▶ _ASSIGNMENT_:
Search the data below, and report every line in which "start" occurs.

▶ _SOURCE DATA_:
========================================================================
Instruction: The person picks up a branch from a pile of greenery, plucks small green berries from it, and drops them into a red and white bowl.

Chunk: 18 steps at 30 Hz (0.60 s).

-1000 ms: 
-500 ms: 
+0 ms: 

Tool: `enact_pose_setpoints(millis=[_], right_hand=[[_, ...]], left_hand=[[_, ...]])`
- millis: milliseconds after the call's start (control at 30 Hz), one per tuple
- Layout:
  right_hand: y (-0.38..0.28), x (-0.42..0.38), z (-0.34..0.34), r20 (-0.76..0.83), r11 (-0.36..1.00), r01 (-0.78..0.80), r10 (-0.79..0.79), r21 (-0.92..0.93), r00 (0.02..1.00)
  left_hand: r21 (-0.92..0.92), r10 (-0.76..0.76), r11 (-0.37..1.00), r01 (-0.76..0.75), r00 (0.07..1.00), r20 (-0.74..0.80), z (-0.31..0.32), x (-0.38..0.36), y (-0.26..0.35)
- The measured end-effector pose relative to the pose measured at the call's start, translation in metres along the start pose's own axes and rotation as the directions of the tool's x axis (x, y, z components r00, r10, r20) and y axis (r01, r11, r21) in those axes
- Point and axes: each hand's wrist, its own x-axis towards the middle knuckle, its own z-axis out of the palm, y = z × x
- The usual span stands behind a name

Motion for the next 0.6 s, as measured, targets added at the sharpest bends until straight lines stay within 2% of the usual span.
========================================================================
▶ _ANSWER_:
- millis: milliseconds after the call's start (control at 30 Hz), one per tuple
- The measured end-effector pose relative to the pose measured at the call's start, translation in metres along the start pose's own axes and rotation as the directions of the tool's x axis (x, y, z components r00, r10, r20) and y axis (r01, r11, r21) in those axes

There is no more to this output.